#### The task:
Below are some records. How many of their lines contain the string "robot"? Answer with the number alone.

#### Records provided:

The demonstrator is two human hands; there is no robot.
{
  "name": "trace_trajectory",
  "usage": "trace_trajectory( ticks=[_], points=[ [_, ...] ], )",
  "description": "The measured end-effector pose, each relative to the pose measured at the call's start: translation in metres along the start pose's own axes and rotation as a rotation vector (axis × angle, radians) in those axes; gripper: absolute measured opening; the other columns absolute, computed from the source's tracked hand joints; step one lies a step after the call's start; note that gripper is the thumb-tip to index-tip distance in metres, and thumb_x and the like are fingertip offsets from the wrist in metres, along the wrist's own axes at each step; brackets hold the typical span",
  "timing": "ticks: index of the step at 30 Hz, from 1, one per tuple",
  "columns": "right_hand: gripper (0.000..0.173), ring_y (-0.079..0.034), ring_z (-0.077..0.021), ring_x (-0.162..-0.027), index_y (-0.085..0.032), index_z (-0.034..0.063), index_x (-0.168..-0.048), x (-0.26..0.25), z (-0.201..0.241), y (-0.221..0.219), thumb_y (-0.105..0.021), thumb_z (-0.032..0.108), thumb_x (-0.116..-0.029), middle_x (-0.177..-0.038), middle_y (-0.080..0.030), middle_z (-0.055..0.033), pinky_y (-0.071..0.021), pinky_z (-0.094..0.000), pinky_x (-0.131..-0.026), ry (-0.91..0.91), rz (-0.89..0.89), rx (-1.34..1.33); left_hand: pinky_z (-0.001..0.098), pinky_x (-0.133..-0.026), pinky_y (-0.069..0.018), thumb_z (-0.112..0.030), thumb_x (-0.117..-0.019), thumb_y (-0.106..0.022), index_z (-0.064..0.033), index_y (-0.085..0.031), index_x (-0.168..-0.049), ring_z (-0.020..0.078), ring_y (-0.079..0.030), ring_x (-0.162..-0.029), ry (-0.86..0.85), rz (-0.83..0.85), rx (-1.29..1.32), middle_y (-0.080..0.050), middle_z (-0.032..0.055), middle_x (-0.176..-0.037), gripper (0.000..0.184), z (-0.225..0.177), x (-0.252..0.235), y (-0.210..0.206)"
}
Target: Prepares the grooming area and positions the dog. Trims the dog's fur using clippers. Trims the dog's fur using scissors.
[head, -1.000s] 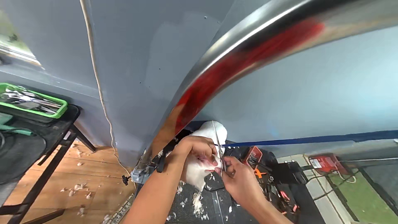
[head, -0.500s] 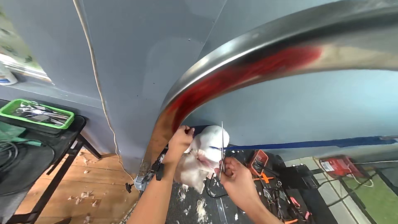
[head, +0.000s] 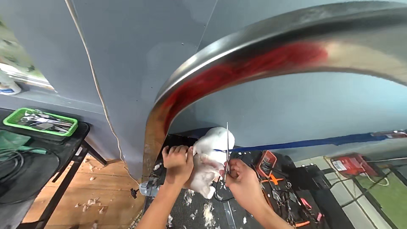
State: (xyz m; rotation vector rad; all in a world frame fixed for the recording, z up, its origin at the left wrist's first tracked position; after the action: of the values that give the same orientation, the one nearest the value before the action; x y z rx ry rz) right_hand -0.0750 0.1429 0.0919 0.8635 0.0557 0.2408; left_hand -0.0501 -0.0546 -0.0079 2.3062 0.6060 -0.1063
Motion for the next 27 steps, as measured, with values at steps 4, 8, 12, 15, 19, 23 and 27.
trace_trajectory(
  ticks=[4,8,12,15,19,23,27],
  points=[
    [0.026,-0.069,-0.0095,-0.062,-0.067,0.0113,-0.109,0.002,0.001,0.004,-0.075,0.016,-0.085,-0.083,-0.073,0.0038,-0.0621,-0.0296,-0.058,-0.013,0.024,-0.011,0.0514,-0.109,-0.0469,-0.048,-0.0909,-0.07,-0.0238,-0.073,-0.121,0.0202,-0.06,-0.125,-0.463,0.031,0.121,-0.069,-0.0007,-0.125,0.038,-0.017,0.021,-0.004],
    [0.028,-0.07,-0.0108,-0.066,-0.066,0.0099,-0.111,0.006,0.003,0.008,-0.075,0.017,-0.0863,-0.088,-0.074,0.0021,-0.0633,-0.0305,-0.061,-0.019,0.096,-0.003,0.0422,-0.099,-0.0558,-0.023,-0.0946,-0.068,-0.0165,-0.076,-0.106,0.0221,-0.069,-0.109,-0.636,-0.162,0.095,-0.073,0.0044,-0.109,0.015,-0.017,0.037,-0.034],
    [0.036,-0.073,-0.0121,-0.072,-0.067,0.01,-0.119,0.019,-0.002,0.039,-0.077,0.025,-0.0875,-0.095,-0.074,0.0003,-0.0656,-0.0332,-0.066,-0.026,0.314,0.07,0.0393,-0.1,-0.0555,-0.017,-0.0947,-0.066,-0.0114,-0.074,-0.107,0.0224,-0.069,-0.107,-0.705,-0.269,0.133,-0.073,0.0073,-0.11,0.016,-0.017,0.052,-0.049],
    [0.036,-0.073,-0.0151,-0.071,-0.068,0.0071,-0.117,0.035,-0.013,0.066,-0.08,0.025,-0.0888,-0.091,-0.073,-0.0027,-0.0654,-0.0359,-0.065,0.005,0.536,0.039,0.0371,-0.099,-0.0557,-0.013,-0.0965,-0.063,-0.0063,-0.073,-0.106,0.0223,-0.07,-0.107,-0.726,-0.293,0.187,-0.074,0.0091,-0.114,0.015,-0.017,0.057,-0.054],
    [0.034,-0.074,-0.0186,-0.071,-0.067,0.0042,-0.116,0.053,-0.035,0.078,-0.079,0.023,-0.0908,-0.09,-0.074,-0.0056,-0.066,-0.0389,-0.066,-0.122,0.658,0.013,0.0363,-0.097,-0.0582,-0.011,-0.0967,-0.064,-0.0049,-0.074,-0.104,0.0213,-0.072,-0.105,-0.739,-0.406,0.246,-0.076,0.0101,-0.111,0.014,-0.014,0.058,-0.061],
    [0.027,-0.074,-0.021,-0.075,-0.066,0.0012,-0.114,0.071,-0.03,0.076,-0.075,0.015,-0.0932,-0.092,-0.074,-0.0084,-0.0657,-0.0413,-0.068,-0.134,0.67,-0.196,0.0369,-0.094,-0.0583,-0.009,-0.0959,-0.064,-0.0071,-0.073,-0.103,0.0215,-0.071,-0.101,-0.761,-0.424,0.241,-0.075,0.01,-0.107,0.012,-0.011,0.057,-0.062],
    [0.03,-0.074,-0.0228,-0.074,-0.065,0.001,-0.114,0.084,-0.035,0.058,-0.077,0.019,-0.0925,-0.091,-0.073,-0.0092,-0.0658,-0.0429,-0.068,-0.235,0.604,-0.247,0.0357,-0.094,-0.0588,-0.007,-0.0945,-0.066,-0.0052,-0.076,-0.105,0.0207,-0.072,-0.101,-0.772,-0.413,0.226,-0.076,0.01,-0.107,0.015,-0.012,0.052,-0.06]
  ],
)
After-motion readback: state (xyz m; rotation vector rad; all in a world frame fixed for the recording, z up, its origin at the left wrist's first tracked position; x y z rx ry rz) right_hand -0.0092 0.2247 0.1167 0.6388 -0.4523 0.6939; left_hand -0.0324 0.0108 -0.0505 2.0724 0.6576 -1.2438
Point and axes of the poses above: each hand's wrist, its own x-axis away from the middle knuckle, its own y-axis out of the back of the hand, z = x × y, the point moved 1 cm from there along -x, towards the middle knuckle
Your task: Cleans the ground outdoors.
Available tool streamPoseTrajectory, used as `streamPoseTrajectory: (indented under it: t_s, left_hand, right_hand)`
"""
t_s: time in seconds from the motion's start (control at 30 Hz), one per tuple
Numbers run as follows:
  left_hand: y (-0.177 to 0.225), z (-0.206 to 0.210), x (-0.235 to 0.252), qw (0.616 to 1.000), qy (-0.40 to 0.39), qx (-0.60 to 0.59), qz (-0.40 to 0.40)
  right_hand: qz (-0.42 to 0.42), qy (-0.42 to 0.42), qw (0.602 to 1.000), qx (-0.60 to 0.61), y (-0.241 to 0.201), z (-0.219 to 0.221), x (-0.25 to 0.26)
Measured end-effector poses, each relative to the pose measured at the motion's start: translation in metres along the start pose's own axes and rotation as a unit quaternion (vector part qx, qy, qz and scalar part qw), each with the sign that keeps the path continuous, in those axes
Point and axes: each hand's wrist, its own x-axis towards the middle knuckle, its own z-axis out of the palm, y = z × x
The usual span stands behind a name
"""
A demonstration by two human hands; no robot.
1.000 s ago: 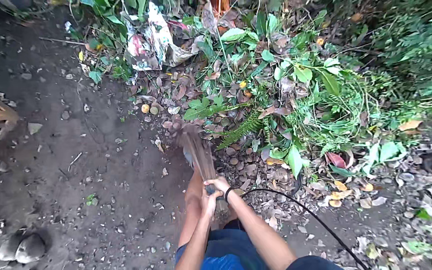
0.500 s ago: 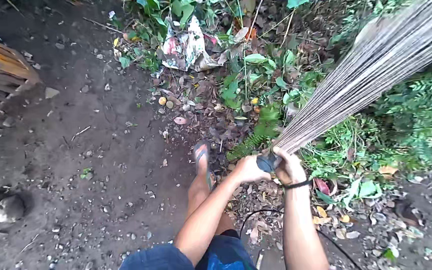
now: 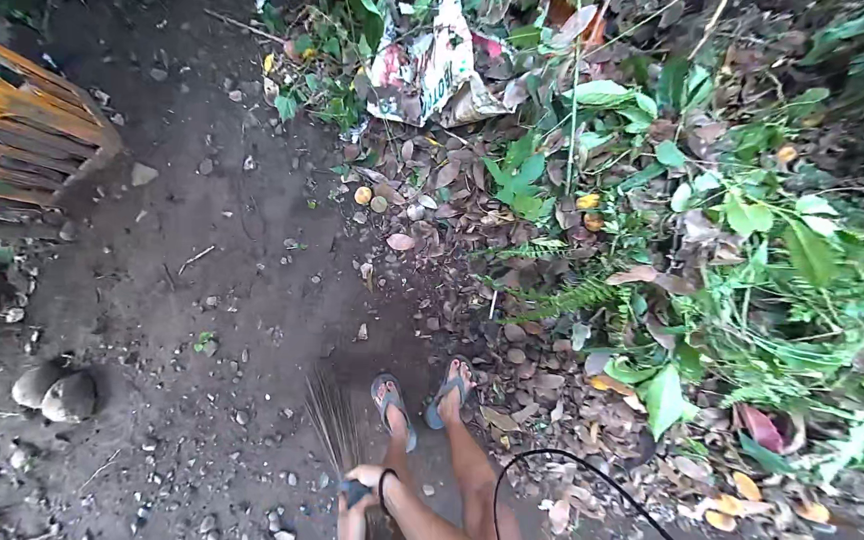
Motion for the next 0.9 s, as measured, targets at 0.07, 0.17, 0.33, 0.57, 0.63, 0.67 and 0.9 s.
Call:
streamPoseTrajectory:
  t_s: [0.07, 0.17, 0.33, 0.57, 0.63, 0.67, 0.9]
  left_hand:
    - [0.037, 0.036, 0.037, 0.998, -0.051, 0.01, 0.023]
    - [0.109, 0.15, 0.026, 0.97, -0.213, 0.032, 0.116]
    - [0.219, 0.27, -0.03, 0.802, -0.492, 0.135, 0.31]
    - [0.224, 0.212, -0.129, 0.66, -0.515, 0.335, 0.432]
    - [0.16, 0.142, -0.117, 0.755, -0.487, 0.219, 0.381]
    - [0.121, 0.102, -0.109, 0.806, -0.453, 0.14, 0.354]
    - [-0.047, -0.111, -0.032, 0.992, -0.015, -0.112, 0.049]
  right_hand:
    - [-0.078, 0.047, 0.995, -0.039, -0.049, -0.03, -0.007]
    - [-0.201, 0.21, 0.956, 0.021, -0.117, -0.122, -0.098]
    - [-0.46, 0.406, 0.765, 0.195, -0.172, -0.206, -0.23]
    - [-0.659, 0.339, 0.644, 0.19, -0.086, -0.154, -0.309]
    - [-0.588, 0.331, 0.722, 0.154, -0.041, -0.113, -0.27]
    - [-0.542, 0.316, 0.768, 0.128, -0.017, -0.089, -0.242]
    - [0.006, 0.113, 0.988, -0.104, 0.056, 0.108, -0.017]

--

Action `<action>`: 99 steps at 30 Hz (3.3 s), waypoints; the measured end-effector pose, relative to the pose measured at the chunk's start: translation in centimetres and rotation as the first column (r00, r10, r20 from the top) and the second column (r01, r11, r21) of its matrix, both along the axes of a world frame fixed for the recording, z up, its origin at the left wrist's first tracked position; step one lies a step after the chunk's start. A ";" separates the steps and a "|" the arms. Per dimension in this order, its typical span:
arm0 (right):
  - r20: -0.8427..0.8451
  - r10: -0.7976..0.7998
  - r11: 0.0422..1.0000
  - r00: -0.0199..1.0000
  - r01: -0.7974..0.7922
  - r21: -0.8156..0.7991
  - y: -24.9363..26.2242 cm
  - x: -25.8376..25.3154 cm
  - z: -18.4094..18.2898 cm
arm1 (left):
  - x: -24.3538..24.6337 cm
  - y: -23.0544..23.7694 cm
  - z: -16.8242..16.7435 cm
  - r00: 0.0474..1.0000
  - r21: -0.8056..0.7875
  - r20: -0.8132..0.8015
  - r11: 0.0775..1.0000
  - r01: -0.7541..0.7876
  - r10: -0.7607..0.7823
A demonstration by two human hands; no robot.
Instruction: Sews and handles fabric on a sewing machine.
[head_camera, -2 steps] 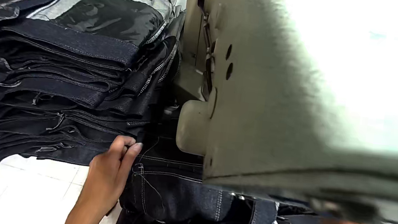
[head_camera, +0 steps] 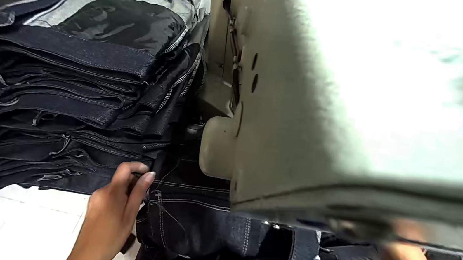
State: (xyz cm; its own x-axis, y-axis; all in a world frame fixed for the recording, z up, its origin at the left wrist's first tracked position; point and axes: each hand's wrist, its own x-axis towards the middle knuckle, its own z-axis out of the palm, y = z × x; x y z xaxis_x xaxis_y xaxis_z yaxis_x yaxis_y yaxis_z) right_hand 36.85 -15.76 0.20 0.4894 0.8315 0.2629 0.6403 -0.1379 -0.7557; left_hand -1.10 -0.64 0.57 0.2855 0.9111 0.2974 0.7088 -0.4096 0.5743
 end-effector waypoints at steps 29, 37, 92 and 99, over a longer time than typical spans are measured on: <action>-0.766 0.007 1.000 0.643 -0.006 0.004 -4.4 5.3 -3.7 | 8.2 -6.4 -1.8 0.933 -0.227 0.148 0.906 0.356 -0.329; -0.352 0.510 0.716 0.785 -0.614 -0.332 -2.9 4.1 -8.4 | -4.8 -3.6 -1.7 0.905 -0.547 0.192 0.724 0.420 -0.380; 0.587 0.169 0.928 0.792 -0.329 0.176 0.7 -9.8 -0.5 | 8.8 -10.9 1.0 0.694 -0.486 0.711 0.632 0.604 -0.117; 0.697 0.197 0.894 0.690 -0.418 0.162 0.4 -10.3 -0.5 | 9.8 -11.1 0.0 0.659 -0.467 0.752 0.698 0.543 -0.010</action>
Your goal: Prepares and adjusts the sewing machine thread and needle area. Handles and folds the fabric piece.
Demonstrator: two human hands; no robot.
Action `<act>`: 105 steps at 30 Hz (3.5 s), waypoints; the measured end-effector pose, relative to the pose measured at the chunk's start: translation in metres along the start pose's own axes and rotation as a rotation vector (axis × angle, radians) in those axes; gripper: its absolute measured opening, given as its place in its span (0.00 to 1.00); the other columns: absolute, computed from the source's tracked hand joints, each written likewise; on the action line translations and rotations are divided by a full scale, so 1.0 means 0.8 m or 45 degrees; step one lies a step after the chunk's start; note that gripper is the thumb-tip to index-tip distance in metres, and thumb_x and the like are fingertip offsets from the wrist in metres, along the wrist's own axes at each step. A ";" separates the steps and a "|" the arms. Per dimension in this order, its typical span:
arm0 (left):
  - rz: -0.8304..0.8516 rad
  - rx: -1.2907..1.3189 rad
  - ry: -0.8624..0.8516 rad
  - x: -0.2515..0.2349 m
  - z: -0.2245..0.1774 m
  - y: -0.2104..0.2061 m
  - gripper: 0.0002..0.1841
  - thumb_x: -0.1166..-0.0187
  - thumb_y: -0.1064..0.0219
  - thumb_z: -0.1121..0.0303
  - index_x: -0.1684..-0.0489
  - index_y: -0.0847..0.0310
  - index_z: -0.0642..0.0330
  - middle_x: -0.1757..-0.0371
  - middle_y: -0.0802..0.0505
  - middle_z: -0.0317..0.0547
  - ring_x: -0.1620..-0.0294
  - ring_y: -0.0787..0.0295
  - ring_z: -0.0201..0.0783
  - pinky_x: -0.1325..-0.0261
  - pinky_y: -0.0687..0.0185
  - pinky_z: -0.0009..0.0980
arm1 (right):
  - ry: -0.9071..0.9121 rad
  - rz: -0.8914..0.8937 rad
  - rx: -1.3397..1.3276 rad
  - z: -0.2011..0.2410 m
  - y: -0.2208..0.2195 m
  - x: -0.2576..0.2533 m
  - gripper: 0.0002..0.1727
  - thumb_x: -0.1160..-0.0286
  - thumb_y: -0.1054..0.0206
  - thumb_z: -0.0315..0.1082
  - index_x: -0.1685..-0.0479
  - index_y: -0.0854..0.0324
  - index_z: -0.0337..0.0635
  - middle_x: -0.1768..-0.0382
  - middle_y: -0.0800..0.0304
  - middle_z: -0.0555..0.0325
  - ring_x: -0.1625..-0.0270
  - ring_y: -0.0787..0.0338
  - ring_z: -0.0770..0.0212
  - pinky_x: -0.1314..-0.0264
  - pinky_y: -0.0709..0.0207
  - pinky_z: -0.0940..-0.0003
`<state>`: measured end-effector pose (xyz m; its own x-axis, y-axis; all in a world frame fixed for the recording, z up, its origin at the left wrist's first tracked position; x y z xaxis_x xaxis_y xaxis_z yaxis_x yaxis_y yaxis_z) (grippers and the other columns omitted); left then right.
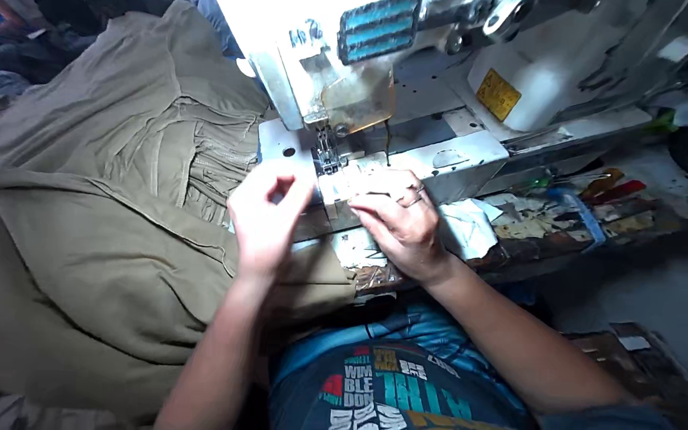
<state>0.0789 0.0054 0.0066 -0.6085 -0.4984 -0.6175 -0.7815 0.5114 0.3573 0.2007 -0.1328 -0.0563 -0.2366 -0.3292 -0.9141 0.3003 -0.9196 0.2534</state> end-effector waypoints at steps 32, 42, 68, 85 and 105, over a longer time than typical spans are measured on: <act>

#### Result:
4